Amalia
Amalia —Usted, mal sacerdote, federal inmundo, hombre canalla: usted a quien yo debería ahora mismo pisarlo como a un reptil ponzoñoso y libertar de su aspecto a la sociedad de mi país, pero cuya sangre me repugna derramar, porque me parece que su olor me infectaría.
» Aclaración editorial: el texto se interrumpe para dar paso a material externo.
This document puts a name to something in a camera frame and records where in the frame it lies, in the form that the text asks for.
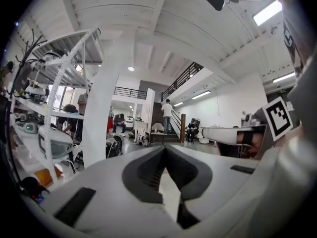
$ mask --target person sitting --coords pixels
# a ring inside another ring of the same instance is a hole
[[[63,108],[64,111],[69,113],[77,113],[77,109],[72,104],[67,104]],[[64,132],[67,132],[70,130],[70,136],[73,138],[75,136],[76,132],[76,126],[77,126],[77,119],[75,118],[66,118],[66,117],[58,117],[57,118],[57,128],[62,130],[64,122],[68,122],[68,126],[63,130]]]
[[[193,142],[195,135],[198,134],[199,130],[199,121],[195,118],[192,118],[192,121],[187,126],[187,141]]]
[[[121,136],[125,137],[125,123],[124,123],[124,114],[117,114],[113,118],[113,136],[116,136],[116,128],[117,126],[122,127]]]

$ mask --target white table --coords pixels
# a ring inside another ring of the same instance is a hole
[[[134,143],[137,142],[137,136],[138,136],[138,131],[139,132],[143,132],[143,131],[147,131],[148,128],[148,123],[147,122],[143,122],[143,121],[135,121],[134,122],[134,129],[135,129],[135,138],[134,138]]]

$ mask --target cable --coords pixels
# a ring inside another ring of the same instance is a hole
[[[13,152],[12,152],[12,147],[11,147],[11,141],[10,141],[10,115],[11,115],[11,99],[12,99],[12,95],[14,93],[14,86],[15,86],[15,83],[18,79],[18,76],[22,70],[22,68],[24,67],[25,65],[25,62],[27,60],[27,58],[29,57],[29,55],[31,54],[31,52],[33,51],[33,49],[37,46],[38,44],[38,41],[42,38],[43,35],[41,35],[35,43],[33,43],[33,45],[29,48],[29,50],[27,50],[27,47],[28,47],[28,43],[26,43],[26,52],[22,58],[22,60],[20,61],[17,56],[16,59],[20,62],[19,64],[19,68],[18,68],[18,71],[14,77],[14,80],[13,80],[13,83],[12,83],[12,88],[11,88],[11,91],[9,92],[9,98],[6,102],[6,105],[5,105],[5,110],[4,110],[4,113],[5,113],[5,138],[6,138],[6,145],[7,145],[7,149],[8,149],[8,152],[9,152],[9,156],[11,158],[11,161],[12,161],[12,166],[13,166],[13,170],[16,174],[16,177],[17,177],[17,180],[18,180],[18,183],[21,183],[21,178],[20,178],[20,175],[18,173],[18,170],[16,168],[16,165],[15,165],[15,162],[14,162],[14,158],[13,158]]]
[[[217,88],[216,88],[216,96],[217,96],[218,115],[220,115],[220,112],[219,112],[219,102],[218,102],[218,89],[217,89]]]

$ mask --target gray panel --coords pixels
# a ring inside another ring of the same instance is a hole
[[[97,192],[75,224],[77,230],[98,237],[136,238],[161,237],[179,231],[181,228],[162,204],[140,202],[122,182],[122,171],[128,163],[157,148],[97,162],[52,192],[41,206],[54,214],[79,188],[86,186]]]
[[[245,238],[247,237],[248,227],[250,219],[254,213],[254,210],[259,204],[259,199],[265,192],[267,186],[271,182],[272,170],[278,156],[280,148],[273,148],[268,150],[262,160],[257,165],[257,168],[245,182],[245,184],[238,190],[235,195],[227,200],[217,211],[210,213],[200,223],[183,231],[182,233],[175,234],[170,237],[233,237],[233,238]],[[211,206],[213,198],[206,197],[204,200],[204,206],[208,209]]]
[[[229,158],[190,150],[181,146],[175,149],[207,164],[212,170],[212,180],[204,194],[186,201],[187,210],[199,220],[204,220],[227,203],[248,181],[251,175],[231,170],[234,165],[255,168],[259,161]]]

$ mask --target black stair railing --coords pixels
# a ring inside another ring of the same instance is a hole
[[[192,62],[186,70],[174,81],[173,84],[170,85],[170,87],[167,88],[166,91],[162,92],[161,94],[161,102],[169,95],[171,95],[176,89],[181,87],[186,81],[188,81],[190,78],[192,78],[195,74],[197,74],[203,66],[196,62]]]
[[[116,87],[114,89],[113,94],[131,97],[131,98],[142,99],[142,100],[146,100],[146,98],[147,98],[147,92],[145,92],[145,91],[129,89],[129,88],[124,88],[124,87]]]

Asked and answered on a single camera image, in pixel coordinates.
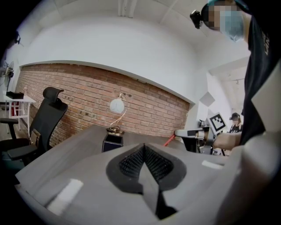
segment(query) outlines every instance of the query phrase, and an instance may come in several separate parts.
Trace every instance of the black office chair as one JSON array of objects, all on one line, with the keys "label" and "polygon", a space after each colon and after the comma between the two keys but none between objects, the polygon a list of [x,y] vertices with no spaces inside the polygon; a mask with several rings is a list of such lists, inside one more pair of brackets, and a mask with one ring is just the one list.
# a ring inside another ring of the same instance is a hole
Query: black office chair
[{"label": "black office chair", "polygon": [[17,120],[8,118],[0,119],[0,123],[7,123],[9,125],[12,136],[12,139],[10,140],[0,141],[2,155],[3,152],[7,152],[7,155],[11,160],[22,159],[26,166],[31,161],[51,149],[49,145],[50,137],[68,108],[68,105],[58,98],[58,94],[62,91],[63,90],[54,87],[47,87],[43,91],[44,100],[42,101],[29,129],[29,136],[33,129],[40,133],[38,147],[36,145],[30,145],[29,138],[16,138],[13,125],[18,123]]}]

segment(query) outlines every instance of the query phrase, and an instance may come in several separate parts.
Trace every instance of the white table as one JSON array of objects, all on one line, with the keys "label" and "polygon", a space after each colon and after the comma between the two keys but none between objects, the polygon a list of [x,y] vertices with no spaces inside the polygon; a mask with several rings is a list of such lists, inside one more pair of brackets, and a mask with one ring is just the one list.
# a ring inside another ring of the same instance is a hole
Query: white table
[{"label": "white table", "polygon": [[[28,129],[28,134],[29,134],[29,109],[30,109],[30,103],[35,103],[36,101],[33,100],[32,98],[30,98],[29,96],[25,95],[23,97],[23,99],[12,99],[9,98],[8,96],[6,96],[6,91],[3,91],[3,97],[4,97],[4,101],[5,101],[5,113],[7,116],[7,102],[9,102],[9,118],[11,119],[18,119],[18,128],[21,129],[21,125],[20,125],[20,118],[27,118],[27,129]],[[12,102],[19,102],[19,105],[12,105]],[[27,114],[25,113],[25,109],[23,106],[23,103],[28,103],[27,106]],[[18,111],[18,116],[12,116],[11,115],[11,108],[14,108],[14,112]]]}]

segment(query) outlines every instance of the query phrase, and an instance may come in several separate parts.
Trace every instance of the brick wall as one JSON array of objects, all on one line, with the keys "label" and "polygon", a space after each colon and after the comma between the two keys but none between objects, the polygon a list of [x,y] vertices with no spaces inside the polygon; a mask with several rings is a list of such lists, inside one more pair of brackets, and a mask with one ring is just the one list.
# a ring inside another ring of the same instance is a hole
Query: brick wall
[{"label": "brick wall", "polygon": [[30,107],[31,121],[46,87],[65,90],[59,98],[68,104],[68,110],[54,130],[52,146],[93,124],[109,127],[120,117],[109,109],[110,102],[120,92],[128,101],[128,111],[119,122],[124,131],[169,137],[175,129],[184,128],[189,109],[189,103],[160,88],[89,66],[25,66],[21,69],[16,91],[23,91],[25,86],[27,95],[36,100]]}]

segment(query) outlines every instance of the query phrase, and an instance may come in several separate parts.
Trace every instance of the chair armrest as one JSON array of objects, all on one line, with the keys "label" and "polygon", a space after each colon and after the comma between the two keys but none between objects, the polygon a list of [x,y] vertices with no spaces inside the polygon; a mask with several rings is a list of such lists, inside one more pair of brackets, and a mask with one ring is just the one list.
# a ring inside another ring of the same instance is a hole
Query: chair armrest
[{"label": "chair armrest", "polygon": [[7,153],[11,160],[19,160],[30,154],[33,154],[36,150],[36,145],[28,145],[16,149],[11,149],[7,151]]},{"label": "chair armrest", "polygon": [[0,123],[18,124],[18,120],[9,118],[0,118]]}]

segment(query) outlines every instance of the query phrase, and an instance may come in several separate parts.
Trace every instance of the surgical mask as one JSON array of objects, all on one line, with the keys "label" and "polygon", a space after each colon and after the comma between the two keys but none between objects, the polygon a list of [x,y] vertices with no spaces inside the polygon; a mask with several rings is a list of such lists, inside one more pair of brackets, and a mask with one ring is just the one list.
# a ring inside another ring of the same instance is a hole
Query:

Os siento temblar, miserable, mientras mañana levantaréis vuestra cabeza de demonio para buscar sobre todas las otras la que no podéis ver en este momento, y que, sin embargo, es bastante fuerte por sí sola, pues que os hace temblar: a vos que subís a la cátedra del Espíritu Santo con el puñal en la mano, y lo mostráis al pueblo para excitarlo al exterminio de los unitarios, de quienes el polvo de su planta es más puro y limpio que vuestra conciencia…
—¡Piedad, piedad, soltadme! —exclamó el fraile, a quien más arredraba la entonación de la voz y las palabras de Daniel, que caían como gotas de plomo derretido sobre su cancerosa conciencia, que el peligro material de su posición entre las manos de aquel hombre a quien no conocía, y que, como un juez terrible, tenía en sus palabras el sello de la inexorabilidad y la justicia.
—¡De rodillas, miserable! —exclamó Daniel, tomando al cura Gaete por el cuello, inclinándolo hacia el suelo y consiguiendo ponerlo de rodillas sin dificultad.